Yet again the topic of slavery crossed my path today so permit me to share my response with you please.
Let us put the record straight and be proud of the British record on slavery.
The British have an awesome record regarding slavery.
The video gives some worthwhile balance to the topic.
“American Reacts to “The British Crusade Against Slavery” : https://www.youtube.com/watch?v=tsoCYnLnFVc
You did not know about the British and slavery?
You are in good company.
In similar vein, in 1800 the very famous painter W M J Turner had shares in slave ships.
By 1820 he had sold the shares and produced a series of very dramatic large paintings illustrating the horrors of the Atlantic slave trade some of which can still be seen at the Tate Gallery, London.
“The air in England is to pure for any slave to breath”.
Even before 1066 and the Norman conquest, the English were not comfortable with slaves and proud of being freer men than most others in Europe hence the low numbers of slaves in England.
At sea, the tradition which was mostly upheld was any slave who set foot upon an English (ne British) deck became a free man.

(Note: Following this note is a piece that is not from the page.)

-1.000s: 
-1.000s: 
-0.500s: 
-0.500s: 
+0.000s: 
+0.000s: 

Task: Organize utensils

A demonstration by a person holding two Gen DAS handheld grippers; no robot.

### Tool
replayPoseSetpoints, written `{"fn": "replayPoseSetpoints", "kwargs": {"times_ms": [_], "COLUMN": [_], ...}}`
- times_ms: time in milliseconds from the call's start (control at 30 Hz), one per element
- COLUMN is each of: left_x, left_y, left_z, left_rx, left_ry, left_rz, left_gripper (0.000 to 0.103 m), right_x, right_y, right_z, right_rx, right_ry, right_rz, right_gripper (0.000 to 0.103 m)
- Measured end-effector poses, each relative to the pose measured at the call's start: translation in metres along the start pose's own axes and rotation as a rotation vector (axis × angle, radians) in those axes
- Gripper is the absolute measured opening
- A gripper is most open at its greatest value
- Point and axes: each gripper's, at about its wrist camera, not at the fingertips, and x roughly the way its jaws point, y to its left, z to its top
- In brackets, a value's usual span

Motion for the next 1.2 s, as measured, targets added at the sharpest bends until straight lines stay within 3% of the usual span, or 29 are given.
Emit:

Naturally, many freed slaves became British seamen.
At least as far back as the Elizabethan ‘Sea Dogs’, Drake and his collegues, are documented as freeing slaves and aiding escaped slaves.
If you look carefully at British marine painting (one of my specialities) you will often find ‘coloured’ men serving and this includes for examples some of the paintings of HMS Victory at Trafalgar and there is a ‘black’ man, Olaudah Equiano working on the foredeck in my painting of HMS Racehorse (https://www.frickers.co.uk/…/the…/hms-racehorse/).
Olaudah had several aliases and was listed on Racehorse as both ‘surgeon’s mate’ and Able Seaman, neither being bottom of the rung qualifications.
He had a very colourful life and was one of if not the first ‘black’ man to write about slavery from the inside.
After his voyage with the Royal Navy to the Arctic Ocean with Racehorse for which all were volunteers and picked men (very well described in the new book by Peter Goodwin, ‘Nelson’s Arctic Voyage ISBN 978-&-4729-5417-6) Olaudah worked with abolitionists in London including Wilberforce and it was there Olaudah Equiano was encouraged to write his book.